Ian MacDonald, manages to get two tracks from "In the court of the crimson king" included, sung superbly by fellow ex King Crimson man John Wetton (though Wetton was of course not in the band for their first album). Wetton himself contributes the excellent "Battlelines" from his solo work, plus "Heat of the moment" from his time with Asia. "Battlelines" is very much a Wetton led performance here, and is a highlight of this album. "Heat of the moment" is only recognisable from the melody, as it is transformed into a beautifully fragile acoustic ballad, essential listening for Asia fans.

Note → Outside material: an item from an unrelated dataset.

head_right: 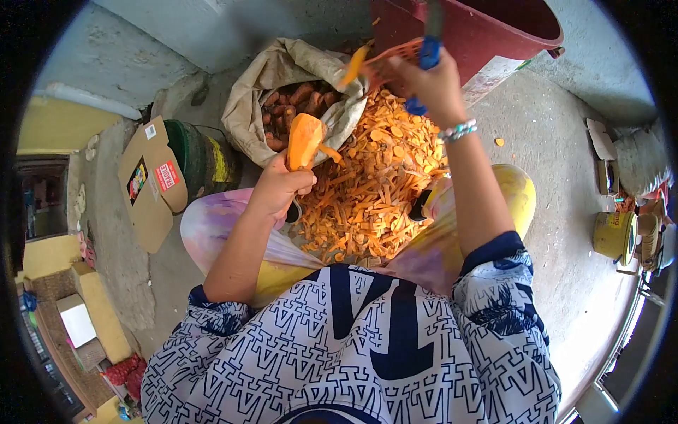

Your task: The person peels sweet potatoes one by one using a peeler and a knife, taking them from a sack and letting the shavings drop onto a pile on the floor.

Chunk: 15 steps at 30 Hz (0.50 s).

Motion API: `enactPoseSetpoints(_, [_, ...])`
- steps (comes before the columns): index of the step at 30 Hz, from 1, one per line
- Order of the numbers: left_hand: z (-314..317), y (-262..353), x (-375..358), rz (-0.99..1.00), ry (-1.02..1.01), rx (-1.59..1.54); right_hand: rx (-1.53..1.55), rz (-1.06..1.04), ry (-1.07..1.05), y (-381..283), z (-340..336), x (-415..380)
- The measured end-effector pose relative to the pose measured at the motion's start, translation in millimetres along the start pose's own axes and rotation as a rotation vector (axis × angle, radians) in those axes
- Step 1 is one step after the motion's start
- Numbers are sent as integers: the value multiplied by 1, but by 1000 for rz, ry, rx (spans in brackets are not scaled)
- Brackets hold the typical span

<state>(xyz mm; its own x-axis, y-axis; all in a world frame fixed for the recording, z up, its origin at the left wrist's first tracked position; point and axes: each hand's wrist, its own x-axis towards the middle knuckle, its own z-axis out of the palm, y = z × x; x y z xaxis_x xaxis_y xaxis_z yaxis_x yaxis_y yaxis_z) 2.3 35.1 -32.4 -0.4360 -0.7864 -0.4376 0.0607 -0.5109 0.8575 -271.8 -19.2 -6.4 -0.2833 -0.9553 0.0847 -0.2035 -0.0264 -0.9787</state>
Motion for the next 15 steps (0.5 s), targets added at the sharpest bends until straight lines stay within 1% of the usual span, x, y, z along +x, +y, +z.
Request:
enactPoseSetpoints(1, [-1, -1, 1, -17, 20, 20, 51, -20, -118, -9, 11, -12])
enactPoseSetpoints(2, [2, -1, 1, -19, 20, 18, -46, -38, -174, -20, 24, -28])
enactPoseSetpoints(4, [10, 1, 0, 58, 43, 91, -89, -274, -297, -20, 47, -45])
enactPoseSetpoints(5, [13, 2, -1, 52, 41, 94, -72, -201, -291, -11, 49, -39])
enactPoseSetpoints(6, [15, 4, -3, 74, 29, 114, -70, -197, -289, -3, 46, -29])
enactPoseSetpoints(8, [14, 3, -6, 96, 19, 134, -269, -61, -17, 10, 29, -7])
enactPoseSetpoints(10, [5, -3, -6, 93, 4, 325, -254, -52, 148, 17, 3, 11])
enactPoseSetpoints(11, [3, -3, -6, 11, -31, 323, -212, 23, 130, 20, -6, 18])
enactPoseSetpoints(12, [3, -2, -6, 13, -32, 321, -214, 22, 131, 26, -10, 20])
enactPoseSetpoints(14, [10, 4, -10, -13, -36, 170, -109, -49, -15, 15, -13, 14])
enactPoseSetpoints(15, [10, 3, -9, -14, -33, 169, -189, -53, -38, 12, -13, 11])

Ironically, it is Hackett's solo works which are the relatively (and I would emphasise the word relatively) weak tracks, perhaps due to a lack of familiarity both within the assembled players, and indeed some of the audience.

Two new studio instrumental tracks round off the album, both of which are competent if unremarkable, "The dealer" being slightly the better.

If you ignore the rather uninspired sleeve, and can forgive Hackett for not sharing the album credit more evenly, this is a fine double CD collection, with an enjoyable diversity of source material.